Faculty Advisor(s)

Kirsten Buchanan

Document Type

Course Paper

Publication Date



© 2018 Erica Mazzarelli


Background and Purpose: Although barefoot running has been investigated for anterior and lateral exertional compartment syndrome, a specific barefoot running program aimed at altering running mechanics has not been determined for posterior exertional compartment syndrome for a college lacrosse player. The purpose of this case report was to examine the effects of adopting a forefoot running pattern through a barefoot running program in a 20-year-old college lacrosse player with posterior chronic exertional compartment syndrome (CECS) in conjunction with a comprehensive physical therapy program. Case description: The patient was a 20-year-old female college lacrosse player who presented to physical therapy with a 9-month history of bilateral, posterior lower leg pain, which was brought on by running on pavement, up hills, and longer than 5-10 minutes.

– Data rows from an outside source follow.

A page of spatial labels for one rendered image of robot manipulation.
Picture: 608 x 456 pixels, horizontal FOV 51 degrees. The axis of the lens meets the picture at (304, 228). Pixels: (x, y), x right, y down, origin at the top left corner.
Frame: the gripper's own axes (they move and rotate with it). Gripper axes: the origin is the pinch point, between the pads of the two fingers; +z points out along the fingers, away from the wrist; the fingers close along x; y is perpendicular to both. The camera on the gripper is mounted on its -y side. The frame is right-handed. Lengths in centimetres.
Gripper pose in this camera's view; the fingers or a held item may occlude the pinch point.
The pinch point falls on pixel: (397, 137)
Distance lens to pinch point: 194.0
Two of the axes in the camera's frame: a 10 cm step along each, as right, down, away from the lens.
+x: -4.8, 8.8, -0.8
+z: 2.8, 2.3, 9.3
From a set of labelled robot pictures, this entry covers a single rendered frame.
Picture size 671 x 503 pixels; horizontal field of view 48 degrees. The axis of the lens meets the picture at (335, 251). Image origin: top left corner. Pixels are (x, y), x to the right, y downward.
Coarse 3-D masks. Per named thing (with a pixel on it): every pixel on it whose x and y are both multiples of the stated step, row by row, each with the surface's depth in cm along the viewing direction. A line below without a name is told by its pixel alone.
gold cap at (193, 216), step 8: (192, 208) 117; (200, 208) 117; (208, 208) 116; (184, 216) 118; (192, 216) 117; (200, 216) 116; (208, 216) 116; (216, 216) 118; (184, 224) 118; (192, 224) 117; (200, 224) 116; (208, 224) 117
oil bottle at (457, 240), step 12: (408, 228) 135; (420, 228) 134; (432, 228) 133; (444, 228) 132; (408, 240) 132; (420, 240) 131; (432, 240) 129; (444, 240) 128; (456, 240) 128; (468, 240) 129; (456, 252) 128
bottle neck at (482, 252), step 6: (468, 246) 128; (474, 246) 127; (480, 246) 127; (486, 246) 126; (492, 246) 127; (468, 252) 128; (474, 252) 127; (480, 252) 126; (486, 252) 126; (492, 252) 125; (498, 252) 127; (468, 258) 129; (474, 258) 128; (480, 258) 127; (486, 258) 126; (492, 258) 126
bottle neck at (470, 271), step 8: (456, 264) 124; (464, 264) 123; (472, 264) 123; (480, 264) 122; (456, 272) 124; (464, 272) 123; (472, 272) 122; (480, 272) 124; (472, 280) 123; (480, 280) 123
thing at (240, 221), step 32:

The patient reported extreme tightness and throbbing in the posterior lower leg and numbness and tingling into the feet while running on pavement and long distance runs greater than 1 mile. The patient was seen 1-2x/week for twelve weeks. Outcomes: DF ROM improved from lacking 16° to lacking 8° on the right and lacking 12° to lacking 4° on the left. All hip and ankle strength improved from 4-4+/5 to 5/5 throughout. The LEFS improved from 9% disability to 5% disability. The patient’s running tolerance improved from 1 min shod to 12 min barefoot before experiencing tightness in her legs. Discussion: Barefoot running, in conjunction with manual therapy, lower extremity (LE) stretching, strengthening, and stabilization exercises was found to be effective at improving running tolerance for a female college lacrosse player. Future research should investigate the efficacy of barefoot running programs and appropriate timelines for progression in patients with posterior CECS.